Tuesday, January 17, 2017

Bug Tale

Yesterday, towards the end of the day, one of my staff came to me with a bug in cSuneido. Actually it was the second time he'd brought it to me. The first time I sent him away with a request for more details. This time he brought me a printed screen shot of the error. Perhaps that seemed more tangible.

Sometimes I get the impression that my staff gets a certain amount of secret enjoyment out of pointing out my bugs. Some of that's probably just my imagination and frustration. But even if it's true, it's understandable. They have to put up with me critiquing their code all the time.

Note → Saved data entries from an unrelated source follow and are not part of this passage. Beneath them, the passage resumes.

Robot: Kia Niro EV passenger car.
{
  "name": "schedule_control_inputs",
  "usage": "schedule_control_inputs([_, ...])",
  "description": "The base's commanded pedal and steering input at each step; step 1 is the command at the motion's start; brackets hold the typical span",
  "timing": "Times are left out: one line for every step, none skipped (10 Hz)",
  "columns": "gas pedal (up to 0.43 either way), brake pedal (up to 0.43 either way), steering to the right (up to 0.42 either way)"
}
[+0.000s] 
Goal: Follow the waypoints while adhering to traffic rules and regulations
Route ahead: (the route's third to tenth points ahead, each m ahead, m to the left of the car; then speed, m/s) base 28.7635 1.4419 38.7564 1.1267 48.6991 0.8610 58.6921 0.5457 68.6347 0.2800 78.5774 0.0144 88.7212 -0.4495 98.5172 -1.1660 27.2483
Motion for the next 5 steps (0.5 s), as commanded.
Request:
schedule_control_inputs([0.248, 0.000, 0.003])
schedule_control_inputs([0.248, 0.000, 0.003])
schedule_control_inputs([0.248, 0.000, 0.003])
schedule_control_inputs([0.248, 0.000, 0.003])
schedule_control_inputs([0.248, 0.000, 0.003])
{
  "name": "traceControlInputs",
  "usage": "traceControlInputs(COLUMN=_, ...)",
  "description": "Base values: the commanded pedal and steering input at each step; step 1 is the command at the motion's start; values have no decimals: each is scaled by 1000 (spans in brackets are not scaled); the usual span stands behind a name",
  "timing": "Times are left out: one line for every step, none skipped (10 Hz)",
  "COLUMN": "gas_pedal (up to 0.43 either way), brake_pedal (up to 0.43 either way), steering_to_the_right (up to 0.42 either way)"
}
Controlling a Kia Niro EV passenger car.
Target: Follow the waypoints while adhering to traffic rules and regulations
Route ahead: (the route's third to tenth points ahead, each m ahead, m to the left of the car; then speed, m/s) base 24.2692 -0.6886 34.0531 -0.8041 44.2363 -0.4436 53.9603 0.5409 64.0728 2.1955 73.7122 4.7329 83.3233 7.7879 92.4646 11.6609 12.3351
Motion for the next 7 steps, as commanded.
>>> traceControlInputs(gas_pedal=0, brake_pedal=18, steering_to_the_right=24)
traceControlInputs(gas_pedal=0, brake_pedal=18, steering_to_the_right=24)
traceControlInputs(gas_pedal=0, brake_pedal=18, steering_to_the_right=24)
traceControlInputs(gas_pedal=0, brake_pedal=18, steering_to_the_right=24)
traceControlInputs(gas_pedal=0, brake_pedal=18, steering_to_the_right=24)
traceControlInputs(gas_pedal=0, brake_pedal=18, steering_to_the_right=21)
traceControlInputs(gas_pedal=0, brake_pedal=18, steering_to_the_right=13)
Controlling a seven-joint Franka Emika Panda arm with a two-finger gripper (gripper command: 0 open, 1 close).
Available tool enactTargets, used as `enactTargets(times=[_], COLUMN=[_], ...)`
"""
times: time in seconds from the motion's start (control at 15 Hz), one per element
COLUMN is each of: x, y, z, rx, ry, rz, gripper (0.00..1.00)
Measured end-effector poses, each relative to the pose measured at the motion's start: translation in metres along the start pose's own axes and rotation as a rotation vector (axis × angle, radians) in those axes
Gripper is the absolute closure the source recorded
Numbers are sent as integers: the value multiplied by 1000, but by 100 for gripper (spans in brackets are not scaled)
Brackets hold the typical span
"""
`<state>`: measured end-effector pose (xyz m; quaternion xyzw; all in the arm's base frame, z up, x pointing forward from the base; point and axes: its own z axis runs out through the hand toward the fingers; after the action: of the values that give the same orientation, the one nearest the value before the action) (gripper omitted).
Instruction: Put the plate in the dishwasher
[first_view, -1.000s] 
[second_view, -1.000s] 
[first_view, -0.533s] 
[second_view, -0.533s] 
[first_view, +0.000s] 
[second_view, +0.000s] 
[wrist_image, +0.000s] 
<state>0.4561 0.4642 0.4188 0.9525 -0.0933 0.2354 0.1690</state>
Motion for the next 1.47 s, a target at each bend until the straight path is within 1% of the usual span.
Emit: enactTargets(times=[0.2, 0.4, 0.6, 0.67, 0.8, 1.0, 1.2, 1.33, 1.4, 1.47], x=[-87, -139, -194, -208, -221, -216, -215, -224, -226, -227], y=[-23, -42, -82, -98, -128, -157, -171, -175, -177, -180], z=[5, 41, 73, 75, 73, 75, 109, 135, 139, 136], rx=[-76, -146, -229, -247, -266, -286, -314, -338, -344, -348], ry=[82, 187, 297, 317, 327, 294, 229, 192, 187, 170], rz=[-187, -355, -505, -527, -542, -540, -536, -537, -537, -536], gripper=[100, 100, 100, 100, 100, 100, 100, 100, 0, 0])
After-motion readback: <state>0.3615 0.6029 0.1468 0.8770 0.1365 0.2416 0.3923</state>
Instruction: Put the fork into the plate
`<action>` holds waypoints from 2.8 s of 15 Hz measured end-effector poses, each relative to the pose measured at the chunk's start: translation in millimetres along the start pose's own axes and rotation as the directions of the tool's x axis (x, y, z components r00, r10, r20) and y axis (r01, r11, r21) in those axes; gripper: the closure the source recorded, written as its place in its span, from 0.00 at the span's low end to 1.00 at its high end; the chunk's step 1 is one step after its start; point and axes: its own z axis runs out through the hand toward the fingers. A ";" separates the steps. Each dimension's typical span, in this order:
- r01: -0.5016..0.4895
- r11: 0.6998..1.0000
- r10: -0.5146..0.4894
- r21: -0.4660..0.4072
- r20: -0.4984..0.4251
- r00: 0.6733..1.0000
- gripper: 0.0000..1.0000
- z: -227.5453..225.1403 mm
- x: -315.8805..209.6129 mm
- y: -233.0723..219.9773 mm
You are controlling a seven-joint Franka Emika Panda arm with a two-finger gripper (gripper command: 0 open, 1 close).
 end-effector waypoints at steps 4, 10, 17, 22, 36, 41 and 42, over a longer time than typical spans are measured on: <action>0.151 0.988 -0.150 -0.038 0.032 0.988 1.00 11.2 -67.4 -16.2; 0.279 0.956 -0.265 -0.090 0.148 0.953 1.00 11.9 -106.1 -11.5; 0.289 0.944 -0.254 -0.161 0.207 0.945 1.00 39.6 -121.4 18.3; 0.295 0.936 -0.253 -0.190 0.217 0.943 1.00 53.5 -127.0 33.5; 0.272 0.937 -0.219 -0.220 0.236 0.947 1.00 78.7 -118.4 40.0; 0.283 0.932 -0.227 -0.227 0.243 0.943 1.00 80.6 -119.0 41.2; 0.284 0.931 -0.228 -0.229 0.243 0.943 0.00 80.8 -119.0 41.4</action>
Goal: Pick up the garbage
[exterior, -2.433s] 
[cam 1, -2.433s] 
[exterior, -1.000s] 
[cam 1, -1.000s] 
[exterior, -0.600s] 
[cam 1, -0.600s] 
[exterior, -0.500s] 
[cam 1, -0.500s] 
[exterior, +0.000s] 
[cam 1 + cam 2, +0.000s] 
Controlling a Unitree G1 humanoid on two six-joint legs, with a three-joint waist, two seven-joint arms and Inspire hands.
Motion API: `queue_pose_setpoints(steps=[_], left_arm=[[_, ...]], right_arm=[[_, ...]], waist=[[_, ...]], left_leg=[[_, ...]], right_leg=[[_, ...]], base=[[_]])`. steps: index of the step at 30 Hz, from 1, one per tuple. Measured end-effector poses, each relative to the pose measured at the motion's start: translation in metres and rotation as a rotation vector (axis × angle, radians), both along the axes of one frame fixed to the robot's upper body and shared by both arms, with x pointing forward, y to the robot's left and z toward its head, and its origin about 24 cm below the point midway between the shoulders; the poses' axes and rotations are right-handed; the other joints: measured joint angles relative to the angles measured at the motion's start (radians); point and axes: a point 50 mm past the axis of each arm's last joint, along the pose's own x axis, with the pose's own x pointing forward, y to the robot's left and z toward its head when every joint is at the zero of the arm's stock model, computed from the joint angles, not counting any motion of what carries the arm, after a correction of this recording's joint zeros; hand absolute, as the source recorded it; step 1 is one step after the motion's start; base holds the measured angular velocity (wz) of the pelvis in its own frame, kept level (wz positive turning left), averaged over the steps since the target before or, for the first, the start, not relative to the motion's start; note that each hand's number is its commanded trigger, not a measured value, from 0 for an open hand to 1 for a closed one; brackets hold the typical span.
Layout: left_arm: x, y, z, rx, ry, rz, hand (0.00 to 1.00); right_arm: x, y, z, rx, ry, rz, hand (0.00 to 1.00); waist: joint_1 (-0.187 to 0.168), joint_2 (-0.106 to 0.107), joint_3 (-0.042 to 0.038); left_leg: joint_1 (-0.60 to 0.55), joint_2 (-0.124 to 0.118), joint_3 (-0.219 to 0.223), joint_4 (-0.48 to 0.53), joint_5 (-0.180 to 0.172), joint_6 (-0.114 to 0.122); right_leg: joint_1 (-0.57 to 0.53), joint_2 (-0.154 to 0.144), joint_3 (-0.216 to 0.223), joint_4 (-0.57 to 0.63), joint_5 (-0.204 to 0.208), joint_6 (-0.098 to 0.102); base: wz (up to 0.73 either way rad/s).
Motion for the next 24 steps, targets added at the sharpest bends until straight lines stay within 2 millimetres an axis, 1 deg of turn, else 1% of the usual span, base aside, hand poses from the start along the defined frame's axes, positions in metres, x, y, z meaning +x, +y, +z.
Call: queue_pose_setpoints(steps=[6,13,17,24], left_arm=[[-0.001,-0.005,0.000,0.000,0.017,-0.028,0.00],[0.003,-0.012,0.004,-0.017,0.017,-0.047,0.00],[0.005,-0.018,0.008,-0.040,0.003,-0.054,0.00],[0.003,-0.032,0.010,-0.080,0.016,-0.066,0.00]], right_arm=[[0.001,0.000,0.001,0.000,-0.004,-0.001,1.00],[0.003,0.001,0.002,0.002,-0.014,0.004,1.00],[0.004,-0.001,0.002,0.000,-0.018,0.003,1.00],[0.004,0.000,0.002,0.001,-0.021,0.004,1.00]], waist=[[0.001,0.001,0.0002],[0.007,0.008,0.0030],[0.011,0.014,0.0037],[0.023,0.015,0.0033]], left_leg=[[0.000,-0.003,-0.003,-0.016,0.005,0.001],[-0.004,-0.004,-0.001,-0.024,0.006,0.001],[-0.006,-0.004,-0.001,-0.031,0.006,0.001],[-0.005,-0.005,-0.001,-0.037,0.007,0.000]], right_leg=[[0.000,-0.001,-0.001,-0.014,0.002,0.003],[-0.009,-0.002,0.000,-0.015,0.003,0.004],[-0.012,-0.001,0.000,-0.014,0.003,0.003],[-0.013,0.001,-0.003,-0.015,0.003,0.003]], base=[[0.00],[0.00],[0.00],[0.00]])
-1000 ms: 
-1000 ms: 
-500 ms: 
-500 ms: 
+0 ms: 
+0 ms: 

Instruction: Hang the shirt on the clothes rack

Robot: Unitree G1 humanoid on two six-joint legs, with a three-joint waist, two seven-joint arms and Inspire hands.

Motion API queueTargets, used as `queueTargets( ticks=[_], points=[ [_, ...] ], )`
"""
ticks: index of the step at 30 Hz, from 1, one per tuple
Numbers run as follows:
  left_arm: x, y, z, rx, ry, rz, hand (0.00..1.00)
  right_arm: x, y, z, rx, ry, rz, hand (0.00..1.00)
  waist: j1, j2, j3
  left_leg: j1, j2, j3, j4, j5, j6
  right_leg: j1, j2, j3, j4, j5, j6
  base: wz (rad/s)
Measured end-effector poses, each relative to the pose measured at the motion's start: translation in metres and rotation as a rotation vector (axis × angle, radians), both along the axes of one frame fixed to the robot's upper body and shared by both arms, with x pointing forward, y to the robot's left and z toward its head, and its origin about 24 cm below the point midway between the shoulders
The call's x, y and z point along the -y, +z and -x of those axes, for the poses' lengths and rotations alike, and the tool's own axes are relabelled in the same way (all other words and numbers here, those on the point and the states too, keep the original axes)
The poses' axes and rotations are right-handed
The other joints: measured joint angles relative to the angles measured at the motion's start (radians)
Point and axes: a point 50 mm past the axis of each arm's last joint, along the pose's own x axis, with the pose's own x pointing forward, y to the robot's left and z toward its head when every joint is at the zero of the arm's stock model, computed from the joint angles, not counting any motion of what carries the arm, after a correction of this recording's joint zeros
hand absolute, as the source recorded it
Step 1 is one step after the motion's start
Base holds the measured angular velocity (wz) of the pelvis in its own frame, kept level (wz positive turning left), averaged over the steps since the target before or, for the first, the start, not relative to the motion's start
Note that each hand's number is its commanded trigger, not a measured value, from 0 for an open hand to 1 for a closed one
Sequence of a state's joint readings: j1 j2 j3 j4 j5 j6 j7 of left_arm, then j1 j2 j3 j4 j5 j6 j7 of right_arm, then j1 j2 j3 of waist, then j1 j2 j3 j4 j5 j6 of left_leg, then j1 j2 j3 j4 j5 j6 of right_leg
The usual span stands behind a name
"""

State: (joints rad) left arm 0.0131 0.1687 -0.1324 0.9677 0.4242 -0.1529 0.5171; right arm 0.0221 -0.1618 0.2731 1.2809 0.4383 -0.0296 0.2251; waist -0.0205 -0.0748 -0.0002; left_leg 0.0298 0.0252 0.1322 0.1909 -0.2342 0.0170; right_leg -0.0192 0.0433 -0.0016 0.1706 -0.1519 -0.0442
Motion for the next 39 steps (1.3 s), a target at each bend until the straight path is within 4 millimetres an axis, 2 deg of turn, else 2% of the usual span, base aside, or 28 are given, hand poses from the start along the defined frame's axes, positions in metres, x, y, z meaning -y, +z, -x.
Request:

I wasn't happy about it. It had been a busy day with the usual parade of interruptions. I didn't feel like I'd accomplished anything, and now this steaming turd had been deposited on my desk. I started to work on the bug, although I was pretty sure there wouldn't be enough time left in the day to get anywhere on it. The only advantage of starting late was that the interruptions had died out now that most people had left for the day.

On the positive side, the bug was repeatable. On the negative side it wasn't simple to reproduce - you had to run client-server, open our application, and then run a bunch of queries for over a minute. After thinking I'd fixed it several times I realized that it also only happened the first time you did this after starting the client. Subsequent runs worked fine.

The error itself was an access violation. The more I work in "safe" languages like Java or JavaScript or Go, the more I hate unsafe languages like C++. An access violation could be anything - a dangling pointer, a garbage collection issue, an uninitialized variable, an invalidated reference ...

On top of this, the error occurred inside a background fiber. Even better, it didn't occur when I ran the debug version of cSuneido.

As I expected, I didn't get anywhere before I headed home for the day, pissed off.

After supper I debated whether to work on it some more. If I could make a little progress, even just get a clue or narrow it down, then I'd end the day feeling a lot better. On the other hand, if I just ended up banging my head on the wall, I'd probably feel even worse.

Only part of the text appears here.